◆ What you have to do ◆
From the first line of the data below, copy each line up to the one containing "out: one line", and include that line too.

┌─ Task material

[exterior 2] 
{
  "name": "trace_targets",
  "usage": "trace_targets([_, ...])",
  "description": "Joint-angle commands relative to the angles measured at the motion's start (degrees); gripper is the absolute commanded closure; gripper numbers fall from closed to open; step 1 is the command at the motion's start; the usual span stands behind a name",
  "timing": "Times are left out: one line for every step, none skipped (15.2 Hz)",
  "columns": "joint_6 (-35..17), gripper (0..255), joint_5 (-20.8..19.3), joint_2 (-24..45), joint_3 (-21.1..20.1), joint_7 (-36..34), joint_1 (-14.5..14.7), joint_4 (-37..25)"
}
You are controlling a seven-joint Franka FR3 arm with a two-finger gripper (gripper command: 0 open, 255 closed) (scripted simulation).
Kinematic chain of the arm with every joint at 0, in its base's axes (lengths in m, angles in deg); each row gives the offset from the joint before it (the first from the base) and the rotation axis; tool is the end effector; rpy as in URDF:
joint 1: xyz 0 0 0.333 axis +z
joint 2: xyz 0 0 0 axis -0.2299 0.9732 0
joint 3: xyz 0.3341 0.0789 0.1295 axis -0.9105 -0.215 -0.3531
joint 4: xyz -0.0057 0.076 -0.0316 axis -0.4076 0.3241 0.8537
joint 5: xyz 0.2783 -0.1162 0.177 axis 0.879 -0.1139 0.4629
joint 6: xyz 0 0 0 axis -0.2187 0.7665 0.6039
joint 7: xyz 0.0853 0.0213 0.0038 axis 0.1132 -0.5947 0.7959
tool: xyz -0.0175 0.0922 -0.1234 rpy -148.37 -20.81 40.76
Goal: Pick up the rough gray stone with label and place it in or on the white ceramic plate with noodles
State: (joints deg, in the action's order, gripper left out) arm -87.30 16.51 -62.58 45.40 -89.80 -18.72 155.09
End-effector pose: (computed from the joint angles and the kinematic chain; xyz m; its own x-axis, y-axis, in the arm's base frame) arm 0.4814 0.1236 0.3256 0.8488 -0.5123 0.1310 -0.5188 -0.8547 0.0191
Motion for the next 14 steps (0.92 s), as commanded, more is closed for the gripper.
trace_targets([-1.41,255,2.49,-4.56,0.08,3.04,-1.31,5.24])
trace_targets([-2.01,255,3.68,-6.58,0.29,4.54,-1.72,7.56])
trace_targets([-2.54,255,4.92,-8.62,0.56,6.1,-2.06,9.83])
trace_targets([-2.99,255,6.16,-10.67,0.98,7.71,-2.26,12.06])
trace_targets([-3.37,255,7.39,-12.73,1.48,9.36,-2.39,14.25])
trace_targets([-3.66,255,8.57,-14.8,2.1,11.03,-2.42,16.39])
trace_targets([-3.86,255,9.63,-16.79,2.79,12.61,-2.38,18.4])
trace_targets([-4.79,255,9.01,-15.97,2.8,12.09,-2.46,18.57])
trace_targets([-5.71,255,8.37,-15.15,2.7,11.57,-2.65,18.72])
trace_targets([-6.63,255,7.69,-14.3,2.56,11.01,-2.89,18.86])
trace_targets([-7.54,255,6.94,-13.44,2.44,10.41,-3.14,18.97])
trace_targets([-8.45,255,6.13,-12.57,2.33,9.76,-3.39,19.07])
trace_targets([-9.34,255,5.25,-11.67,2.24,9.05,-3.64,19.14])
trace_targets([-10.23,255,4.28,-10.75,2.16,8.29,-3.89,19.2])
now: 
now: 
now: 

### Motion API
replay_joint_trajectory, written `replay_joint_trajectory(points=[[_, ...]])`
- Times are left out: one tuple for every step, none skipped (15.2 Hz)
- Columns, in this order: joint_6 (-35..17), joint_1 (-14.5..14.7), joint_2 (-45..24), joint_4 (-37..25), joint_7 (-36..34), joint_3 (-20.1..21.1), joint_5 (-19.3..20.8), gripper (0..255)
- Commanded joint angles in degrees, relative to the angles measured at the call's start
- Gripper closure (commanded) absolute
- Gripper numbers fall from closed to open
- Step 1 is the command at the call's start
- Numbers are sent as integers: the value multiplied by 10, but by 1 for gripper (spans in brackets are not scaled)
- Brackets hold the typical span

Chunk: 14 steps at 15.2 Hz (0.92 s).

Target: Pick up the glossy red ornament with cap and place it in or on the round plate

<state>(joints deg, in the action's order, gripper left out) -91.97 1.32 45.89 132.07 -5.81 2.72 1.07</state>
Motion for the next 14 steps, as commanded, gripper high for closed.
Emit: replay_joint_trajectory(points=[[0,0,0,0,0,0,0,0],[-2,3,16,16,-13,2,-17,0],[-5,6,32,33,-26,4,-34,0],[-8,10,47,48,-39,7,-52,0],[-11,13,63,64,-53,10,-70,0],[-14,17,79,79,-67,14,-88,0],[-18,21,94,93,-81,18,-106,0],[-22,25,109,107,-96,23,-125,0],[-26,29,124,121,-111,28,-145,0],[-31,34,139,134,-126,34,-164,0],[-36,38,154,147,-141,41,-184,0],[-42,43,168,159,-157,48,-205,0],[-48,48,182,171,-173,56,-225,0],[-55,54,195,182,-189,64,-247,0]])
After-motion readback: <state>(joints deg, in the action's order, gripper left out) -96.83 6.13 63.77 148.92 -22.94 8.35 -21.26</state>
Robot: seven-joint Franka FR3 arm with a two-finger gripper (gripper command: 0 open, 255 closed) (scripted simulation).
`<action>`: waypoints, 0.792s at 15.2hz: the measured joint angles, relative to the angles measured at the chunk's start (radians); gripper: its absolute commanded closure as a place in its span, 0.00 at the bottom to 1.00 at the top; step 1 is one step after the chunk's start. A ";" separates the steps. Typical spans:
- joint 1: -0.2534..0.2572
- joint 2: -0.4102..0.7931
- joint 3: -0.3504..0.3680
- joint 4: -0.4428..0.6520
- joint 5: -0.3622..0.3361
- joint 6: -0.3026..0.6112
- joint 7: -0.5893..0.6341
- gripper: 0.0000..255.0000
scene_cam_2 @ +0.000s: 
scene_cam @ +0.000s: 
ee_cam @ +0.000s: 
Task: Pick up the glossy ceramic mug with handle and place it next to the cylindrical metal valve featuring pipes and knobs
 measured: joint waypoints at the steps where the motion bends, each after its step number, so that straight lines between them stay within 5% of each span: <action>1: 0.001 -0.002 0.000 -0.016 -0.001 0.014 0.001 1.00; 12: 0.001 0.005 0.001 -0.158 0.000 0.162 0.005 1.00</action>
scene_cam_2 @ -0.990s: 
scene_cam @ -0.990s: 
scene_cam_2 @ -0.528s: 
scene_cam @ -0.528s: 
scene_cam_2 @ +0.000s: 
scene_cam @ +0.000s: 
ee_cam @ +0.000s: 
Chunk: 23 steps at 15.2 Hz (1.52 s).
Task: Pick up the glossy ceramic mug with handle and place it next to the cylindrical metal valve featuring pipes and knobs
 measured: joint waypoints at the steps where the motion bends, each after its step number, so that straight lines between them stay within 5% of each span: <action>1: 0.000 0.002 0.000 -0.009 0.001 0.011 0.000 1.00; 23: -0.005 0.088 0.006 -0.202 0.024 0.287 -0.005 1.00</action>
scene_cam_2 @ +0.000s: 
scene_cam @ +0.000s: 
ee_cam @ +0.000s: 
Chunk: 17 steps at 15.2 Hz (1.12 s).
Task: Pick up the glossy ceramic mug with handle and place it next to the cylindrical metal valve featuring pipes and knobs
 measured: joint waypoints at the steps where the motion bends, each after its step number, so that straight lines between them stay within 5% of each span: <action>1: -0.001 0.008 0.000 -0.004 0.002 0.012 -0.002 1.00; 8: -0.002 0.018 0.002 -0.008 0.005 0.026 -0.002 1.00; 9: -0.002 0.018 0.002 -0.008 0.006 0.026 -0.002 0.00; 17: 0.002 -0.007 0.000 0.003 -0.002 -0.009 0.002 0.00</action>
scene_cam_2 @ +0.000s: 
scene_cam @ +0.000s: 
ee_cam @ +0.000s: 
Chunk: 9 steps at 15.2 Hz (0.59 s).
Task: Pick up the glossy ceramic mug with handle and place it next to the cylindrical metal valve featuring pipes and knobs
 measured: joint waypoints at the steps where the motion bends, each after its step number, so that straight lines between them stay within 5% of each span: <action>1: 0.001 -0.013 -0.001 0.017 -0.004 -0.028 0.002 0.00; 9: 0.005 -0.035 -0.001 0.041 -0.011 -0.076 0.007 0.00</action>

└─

◆ Answer to this problem ◆
[exterior 2] 
{
  "name": "trace_targets",
  "usage": "trace_targets([_, ...])",
  "description": "Joint-angle commands relative to the angles measured at the motion's start (degrees); gripper is the absolute commanded closure; gripper numbers fall from closed to open; step 1 is the command at the motion's start; the usual span stands behind a name",
  "timing": "Times are left out: one line for every step, none skipped (15.2 Hz)",

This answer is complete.